▶ **Task goal**: Please transcribe the records precisely; pictures stay out of your copy.

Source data
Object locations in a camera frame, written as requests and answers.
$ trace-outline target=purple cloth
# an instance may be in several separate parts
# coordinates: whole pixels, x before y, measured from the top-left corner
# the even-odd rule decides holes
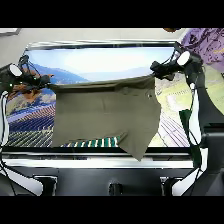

▶ **Task result**:
Object locations in a camera frame, written as requests and answers.
$ trace-outline target=purple cloth
# an instance may be in several separate parts
# coordinates: whole pixels, x before y, measured from the top-left corner
# the even-odd rule decides holes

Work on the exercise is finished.